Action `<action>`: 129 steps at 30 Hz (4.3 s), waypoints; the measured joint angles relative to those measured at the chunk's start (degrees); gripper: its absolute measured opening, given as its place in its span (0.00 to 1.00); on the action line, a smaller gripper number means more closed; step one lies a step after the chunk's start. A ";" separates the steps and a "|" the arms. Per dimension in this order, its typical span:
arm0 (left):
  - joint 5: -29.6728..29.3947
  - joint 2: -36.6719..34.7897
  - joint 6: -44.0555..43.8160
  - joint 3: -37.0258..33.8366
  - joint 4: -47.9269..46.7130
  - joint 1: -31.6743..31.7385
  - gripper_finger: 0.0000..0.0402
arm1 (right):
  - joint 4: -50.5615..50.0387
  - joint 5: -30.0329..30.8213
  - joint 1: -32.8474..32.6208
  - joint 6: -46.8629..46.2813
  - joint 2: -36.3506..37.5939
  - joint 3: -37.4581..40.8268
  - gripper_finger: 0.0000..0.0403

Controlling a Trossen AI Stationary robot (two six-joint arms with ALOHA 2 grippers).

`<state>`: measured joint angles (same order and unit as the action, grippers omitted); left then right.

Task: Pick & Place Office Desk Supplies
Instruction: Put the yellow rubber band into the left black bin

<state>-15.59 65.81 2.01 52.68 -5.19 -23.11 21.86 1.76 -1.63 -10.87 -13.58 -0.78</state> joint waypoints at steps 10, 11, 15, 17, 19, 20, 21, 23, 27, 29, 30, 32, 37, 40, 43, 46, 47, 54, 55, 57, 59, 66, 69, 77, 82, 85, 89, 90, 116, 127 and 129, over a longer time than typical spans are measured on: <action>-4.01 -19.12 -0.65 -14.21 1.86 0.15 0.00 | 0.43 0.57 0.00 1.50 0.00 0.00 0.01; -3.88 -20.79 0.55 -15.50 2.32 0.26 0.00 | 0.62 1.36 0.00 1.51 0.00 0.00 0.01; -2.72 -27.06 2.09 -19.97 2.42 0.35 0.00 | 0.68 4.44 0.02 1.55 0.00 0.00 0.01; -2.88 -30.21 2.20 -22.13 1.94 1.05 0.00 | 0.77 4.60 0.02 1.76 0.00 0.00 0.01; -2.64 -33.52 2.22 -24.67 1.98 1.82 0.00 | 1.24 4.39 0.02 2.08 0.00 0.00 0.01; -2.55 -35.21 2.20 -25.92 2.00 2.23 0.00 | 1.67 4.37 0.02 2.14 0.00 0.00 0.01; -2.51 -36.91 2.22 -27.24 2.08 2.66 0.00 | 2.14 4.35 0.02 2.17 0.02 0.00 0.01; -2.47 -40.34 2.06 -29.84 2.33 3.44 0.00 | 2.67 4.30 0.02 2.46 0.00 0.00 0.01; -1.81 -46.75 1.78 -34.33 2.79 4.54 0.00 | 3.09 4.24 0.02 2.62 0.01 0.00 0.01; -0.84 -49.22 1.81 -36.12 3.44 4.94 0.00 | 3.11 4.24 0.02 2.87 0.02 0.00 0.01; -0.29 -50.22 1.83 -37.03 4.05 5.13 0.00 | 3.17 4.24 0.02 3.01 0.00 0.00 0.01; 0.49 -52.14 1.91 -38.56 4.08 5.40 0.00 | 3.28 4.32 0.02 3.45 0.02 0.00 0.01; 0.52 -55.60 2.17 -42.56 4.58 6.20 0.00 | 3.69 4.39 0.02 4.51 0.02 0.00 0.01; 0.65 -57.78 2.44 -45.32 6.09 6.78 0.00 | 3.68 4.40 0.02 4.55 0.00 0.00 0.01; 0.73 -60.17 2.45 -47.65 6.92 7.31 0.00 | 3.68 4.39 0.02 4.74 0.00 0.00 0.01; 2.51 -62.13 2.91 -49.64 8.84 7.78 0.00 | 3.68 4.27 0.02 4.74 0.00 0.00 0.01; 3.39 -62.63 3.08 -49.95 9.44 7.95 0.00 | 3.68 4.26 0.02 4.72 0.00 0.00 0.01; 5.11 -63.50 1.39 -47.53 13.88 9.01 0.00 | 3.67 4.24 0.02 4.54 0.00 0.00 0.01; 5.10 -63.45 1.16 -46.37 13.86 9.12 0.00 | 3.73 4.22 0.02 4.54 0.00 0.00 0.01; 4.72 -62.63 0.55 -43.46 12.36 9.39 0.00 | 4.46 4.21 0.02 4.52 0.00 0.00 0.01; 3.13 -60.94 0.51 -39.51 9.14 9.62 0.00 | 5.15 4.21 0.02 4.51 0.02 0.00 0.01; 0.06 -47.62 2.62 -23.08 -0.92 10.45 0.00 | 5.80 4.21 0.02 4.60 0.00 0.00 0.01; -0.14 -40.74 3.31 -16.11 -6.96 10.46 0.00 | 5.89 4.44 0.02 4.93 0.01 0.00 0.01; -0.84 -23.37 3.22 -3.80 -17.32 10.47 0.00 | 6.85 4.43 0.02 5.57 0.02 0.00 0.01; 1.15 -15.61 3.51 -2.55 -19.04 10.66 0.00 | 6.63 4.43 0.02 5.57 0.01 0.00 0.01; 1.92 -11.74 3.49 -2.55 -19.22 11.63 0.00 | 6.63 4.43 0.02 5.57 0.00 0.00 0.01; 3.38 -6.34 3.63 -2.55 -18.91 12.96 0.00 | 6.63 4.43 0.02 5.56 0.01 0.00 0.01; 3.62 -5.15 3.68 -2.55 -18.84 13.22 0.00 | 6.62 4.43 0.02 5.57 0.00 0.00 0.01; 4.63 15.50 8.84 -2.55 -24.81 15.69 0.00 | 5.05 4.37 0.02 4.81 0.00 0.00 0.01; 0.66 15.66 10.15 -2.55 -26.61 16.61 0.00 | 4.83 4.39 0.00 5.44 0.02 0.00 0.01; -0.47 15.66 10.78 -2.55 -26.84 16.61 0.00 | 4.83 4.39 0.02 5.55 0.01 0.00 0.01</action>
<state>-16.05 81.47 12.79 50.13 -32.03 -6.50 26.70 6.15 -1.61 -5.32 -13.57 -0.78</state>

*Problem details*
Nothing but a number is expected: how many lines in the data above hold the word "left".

*Answer box*
3